044:蜂蜜の依頼2
猪鹿亭に戻ると、ルナとキャロの二人が帰る所に出くわした。
僕がルピナスを召喚すると、喜んでキャロの頭の上に飛んでいき、同じくキャロの頭の上に乗っていたシルフィーに撫でて貰って嬉しそうだ。
見送りに出てきていたラナさんにウサギを渡すと、嬉しそうに受け取ったラナさんが早速、猪鹿亭に入りウサギを運んで行く。
それを追いかけながら、もう一匹を孤児院に提供するので処理する場所を貸して貰いたいと頼んでみる。
するとルナが「もし提供して貰えるなら自分達でなんとかします!」と勢い込んで言った。
どうやら孤児院では、子供達に少しでも出来る事を増やすように、エルフィーデ女王国から人が時々派遣されてきて様々な教育を施しているようだ。
「あの、ウサギの皮で小物や手袋を作りたがる子がいるんですけど……」
僕は提供した物は自由にして構わないと言うと、安堵したような笑顔でお礼を言われた。
ルナは遠慮しながらも提供を断らず素直に受け入れた。
食料は畑で取れた物で最低限は何とかなっているとはいっても、かなり厳しいのだろう。
二人の煮物を食べている姿から現状の厳しさが透けてみえていた。
キャロが「ウサギにく~、お肉~」と言いながら、はしゃいでいる姿を見て微笑ましく感じながらも、僕の胸は少し痛んだ。
じいちゃんに引き取って貰わなければ、僕も同じ孤児だったのだ。だから何か少しでも出来る事がないかと考えたのが今回の獲物の提供だった。
(もっと強くなりたい……)
僕は初めて、他人の為に強くなりたいと思ったのだった。
◻ ◼ ◻
ルナが今日、猪鹿亭で場所を借りに来たのは、薬草が新たに手に入るようになり入手した物を早速、粉末にする為だった。
取引を持ち掛けられていた行商人の奥さんの雑貨屋に、納品に行った所、行商人が村を巡回して仕入れた薬草を、安く提供して貰える事になったのだそうだ。
ルナも無理なく相場より安くポーションを提供できるし、材料の調達にも目処が立つようになる。

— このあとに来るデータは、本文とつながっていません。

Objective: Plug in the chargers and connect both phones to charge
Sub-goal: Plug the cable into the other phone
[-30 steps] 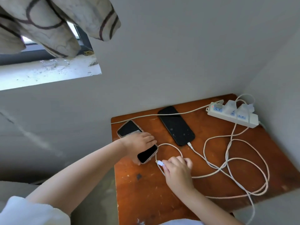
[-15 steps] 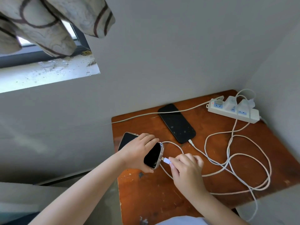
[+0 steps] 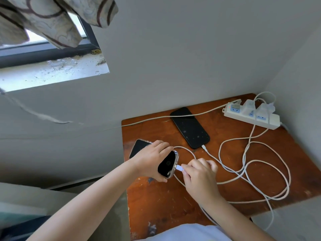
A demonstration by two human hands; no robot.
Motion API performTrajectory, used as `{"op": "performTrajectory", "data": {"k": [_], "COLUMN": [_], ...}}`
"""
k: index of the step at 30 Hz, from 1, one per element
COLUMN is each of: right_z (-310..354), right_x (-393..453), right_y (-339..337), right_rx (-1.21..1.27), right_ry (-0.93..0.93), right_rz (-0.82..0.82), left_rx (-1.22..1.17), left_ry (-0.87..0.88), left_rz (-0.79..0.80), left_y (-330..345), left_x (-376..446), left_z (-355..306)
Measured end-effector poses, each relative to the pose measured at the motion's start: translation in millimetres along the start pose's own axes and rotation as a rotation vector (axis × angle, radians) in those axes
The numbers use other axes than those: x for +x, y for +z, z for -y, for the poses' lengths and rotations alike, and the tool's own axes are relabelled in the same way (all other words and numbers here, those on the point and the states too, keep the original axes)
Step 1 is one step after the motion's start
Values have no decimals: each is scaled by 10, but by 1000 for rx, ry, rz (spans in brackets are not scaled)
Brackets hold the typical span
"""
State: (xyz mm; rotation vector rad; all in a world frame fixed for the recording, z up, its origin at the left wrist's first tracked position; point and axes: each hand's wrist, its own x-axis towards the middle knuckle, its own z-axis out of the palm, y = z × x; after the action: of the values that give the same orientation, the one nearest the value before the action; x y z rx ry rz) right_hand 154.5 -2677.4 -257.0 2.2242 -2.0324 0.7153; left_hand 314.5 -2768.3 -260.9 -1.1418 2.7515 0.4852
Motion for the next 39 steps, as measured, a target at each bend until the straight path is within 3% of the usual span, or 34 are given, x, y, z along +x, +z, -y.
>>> {"op": "performTrajectory", "data": {"k": [14,26,33,39], "right_z": [-107,-75,-206,-136], "right_x": [21,-52,-49,-142], "right_y": [102,152,175,259], "right_rx": [64,79,78,139], "right_ry": [67,91,-38,65], "right_rz": [46,-23,4,-8], "left_rx": [6,12,66,90], "left_ry": [-17,-23,-5,13], "left_rz": [33,17,58,58], "left_y": [28,42,73,52], "left_x": [104,103,101,117], "left_z": [-87,-108,-132,-142]}}
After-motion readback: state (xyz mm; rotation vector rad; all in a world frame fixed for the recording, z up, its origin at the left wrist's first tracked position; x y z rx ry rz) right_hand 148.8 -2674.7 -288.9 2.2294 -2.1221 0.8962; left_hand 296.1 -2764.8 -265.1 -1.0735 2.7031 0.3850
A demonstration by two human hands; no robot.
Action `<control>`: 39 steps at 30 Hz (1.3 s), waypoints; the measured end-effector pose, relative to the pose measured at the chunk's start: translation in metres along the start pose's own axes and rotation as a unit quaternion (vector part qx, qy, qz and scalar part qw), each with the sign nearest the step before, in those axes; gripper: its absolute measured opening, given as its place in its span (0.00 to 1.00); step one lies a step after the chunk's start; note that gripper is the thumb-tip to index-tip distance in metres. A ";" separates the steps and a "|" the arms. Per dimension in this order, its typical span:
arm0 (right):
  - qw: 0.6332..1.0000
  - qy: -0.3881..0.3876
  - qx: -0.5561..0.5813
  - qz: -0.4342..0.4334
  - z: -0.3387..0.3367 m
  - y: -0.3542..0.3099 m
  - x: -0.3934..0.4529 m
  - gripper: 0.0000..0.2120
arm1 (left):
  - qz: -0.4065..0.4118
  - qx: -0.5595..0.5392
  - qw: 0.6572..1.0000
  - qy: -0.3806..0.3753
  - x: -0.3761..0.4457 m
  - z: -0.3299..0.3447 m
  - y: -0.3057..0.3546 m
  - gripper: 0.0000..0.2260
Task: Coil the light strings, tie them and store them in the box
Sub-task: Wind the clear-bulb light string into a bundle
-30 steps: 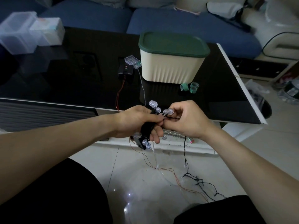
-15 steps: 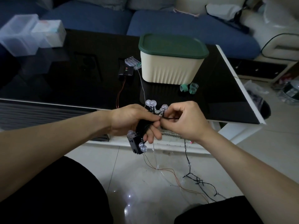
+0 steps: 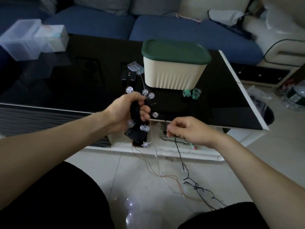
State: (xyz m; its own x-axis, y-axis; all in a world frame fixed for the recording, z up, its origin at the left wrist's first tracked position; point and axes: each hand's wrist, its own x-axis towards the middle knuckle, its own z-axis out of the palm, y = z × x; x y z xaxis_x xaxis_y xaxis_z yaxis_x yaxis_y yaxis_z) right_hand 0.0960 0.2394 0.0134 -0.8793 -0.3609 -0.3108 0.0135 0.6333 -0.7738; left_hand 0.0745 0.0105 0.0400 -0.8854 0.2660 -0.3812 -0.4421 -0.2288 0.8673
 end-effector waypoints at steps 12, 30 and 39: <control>0.997 0.036 -0.034 -0.057 0.028 -0.027 0.000 0.10 | 0.027 -0.011 0.999 -0.036 0.001 0.009 -0.008 0.05; 0.993 -0.049 0.080 -0.069 0.018 -0.026 -0.005 0.22 | -0.075 0.239 0.962 -0.112 0.000 0.014 -0.024 0.23; 0.990 -0.125 -0.069 0.006 -0.014 -0.007 -0.012 0.15 | -0.087 0.445 0.865 -0.217 -0.007 0.005 -0.020 0.15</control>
State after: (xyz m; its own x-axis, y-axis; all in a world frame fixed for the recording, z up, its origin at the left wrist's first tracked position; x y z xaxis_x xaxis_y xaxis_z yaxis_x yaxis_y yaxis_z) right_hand 0.0996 0.2486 0.0296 -0.7335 -0.5005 -0.4598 -0.0571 0.7195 -0.6921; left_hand 0.0906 0.0177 0.0265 -0.5948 0.5942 -0.5415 -0.1070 0.6090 0.7859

ルナが元々持っていた薬草は既に使いきってしまっていて、残りは僕が渡した薬草粉末のみだったのだ。
「それじゃあ、もう露天売りの必要は無くなったのかな?」
安定して納品出来る場所が出来たのだ、子供二人での露天売りはなかなか大変だろうし無理する必要もない。
「元々そんなに数も提供できる訳でも無かったので、雑貨屋さんで数本引き取って貰えれば十分だったんですが……」
ルナは少し恥ずかしそうに「実はこの前の露天でポーションをその場で作って売ったのが、少し評判になったみたいなんです」
(随分人も集まってたし、水属性の錬成魔法は派手で綺麗だからな)
「それで商店街の責任者の方が孤児院に訪ねてこられ、今度の商店街の販売会で場所を出すので実演販売をやって欲しいとお願いされたんです」
僕は自分が係わった事の成り行きに驚いていると……
「こんばんわ、お邪魔します」猪鹿亭に一人の女性が訪ねてきた。
「あらミレさん、こんな時間に珍しいどうなさったの?」どうやらラナさんの知り合いの人らしい。
「あの、ここにユーリさんという探索者の方が逗留されていると探索者ギルドで聞いて訪ねて参ったのですが……」
有名でもない僕に人がわざわざ訪ねて来た事を不思議に思いながら
「はい、探索者のユーリというのは僕ですが何か?」と少し困惑ぎみに答えた。
ミレさんは少し緊張したように「突然お訪ねして申し訳ありません。私は、この近くでパン屋を営んでいるミレというものです。実は、今日受けられた蜂蜜の依頼を取り消して頂こうと、お邪魔した次第です」
彼女はそんな事を突然、言い出したのだった。